5. Trigger the release pipeline explicitly.
   - Standard deploy mode: `PLATFORM_CONTROL_RELEASE_MODE=deploy PLATFORM_CONTROL_RELEASE_PROFILE=standard scripts/ci/gitlab_pipeline_trigger.sh`.
   - Use `full` when post-deploy report-only security/runtime evidence is required.
   - Use `web-fast` only for web-only changes.
   - Use `validation-only` to rerun remote validation after validation/assertion
     fixes without rebuilding or redeploying.
   - Use `config-only` to redeploy config from an existing manifest without
     package or image-publish stages.
   - Retry CD from the release manifest, not from package/image stages. The
     manifest-only deploy wrapper is `scripts/ci/platform_control_deploy_from_manifest.sh`.

6. Watch the pipeline by stage, not only final status.
   - Contracts: OpenAPI/AsyncAPI and release branch guard must pass.
   - Build/test: backend, frontend, integration, SDK, and security gates must pass.
   - Package: every runtime in `scripts/ci/platform_control_runtime_matrix.sh` must have a matching publish job or an intentional filter.
   - Digest fan-in: `platform_control_assemble_runtime_digests` must find every runtime digest snippet.
   - Manifest-only deploy: remote preflight, schema, seed, manifests, image annotations, rollout, and controller secret reconciliation must pass without rebuilding artifacts or images.
   - Remote Validation: public endpoints, observability, runtime image conformance, app/runtime smoke, and disposable cleanup must pass against the deployed manifest.

7. Fix failures at the owning layer.
   - Frontend failures: update the UI contract/test expectation together.
   - SDK failures: regenerate and commit generated artifacts from the API contract.
   - Missing runtime artifact failures: update the runtime matrix, publish job graph, and digest fan-in together.
   - Image label failures: fix the runtime Dockerfile/build path, not the publish check.
   - Schema/seed failures: make `db_schema_v1.sql` safe for existing databases and keep `scripts/seed.sql` aligned.
   - Remote cleanup failures: treat them as lifecycle/read-model defects unless proven to be external infrastructure failure.

8. Repeat from `master`.
   - Commit the fix on `master`.
   - Push all remotes.
   - Promote the new exact SHA.
   - Trigger a new pipeline.
   - Do not retry the same failed release SHA after code/schema fixes unless the failure was proven to be transient infrastructure.

9. Close the release only after final validation.
   - Confirm the final pipeline status is `success`.
   - Confirm deploy and remote validation jobs passed.
   - Record the final SHA and pipeline URL in the handoff or task notes.

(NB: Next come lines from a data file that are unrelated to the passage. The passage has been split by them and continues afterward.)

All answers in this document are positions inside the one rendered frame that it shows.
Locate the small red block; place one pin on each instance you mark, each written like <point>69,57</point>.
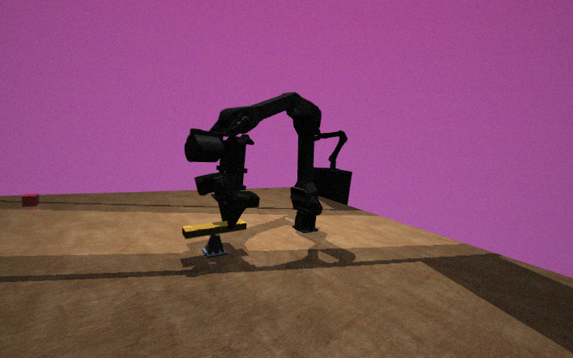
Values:
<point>30,200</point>

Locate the yellow bar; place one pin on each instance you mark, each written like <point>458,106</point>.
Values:
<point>202,230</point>

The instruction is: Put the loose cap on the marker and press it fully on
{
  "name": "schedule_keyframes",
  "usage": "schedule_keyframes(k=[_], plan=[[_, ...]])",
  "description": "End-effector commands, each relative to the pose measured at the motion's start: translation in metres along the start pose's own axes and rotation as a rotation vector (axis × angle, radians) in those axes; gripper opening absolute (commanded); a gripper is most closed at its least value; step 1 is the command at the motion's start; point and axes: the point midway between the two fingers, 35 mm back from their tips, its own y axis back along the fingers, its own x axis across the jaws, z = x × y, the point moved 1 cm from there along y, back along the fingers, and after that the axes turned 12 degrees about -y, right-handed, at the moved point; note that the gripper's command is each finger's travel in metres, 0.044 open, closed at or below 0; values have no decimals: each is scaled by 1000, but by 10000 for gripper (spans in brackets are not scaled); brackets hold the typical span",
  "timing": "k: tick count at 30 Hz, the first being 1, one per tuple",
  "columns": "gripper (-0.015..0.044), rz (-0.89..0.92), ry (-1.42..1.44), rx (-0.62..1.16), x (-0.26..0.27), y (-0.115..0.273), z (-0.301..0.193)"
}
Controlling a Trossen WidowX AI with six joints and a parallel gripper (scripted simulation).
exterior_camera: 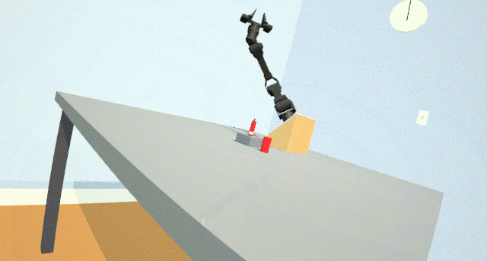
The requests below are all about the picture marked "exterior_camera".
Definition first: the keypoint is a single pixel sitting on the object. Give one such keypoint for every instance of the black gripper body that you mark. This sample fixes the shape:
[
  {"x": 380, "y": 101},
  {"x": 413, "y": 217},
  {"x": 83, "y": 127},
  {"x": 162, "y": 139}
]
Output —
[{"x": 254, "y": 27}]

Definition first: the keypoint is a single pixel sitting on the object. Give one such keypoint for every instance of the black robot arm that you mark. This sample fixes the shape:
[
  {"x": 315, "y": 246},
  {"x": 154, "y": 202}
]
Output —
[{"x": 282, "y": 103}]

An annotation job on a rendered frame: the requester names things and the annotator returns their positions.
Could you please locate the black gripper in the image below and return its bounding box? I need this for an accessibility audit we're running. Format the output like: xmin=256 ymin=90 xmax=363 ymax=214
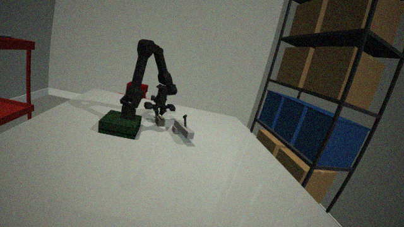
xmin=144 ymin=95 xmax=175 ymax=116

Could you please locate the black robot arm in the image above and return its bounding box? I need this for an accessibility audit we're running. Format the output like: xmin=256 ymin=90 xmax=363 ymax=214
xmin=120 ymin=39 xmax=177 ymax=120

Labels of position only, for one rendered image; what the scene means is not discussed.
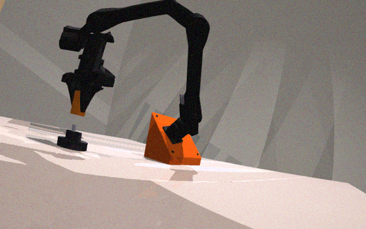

## Common platform-control release failure classes

These are release blockers observed in recent platform-control work:

- Stale frontend tests after UI/API payload changes.
- Stale SDK/generated artifacts after OpenAPI changes.
- Runtime present in `platform_control_runtime_matrix.sh` but missing a split publish CI job.
- Runtime Dockerfile missing required OCI labels: `org.opencontainers.image.version`, `org.opencontainers.image.revision`, and `org.opencontainers.image.created`.
- Fresh-schema-only changes that do not backfill existing deployed databases with `ALTER TABLE ... ADD COLUMN IF NOT EXISTS` or refreshed constraints.
- Seed data that introduces a new enum/check value before the deployed database constraint allows it.
- Disposable validation cleanup surfacing read-model or lifecycle API defects after the main smoke path passed.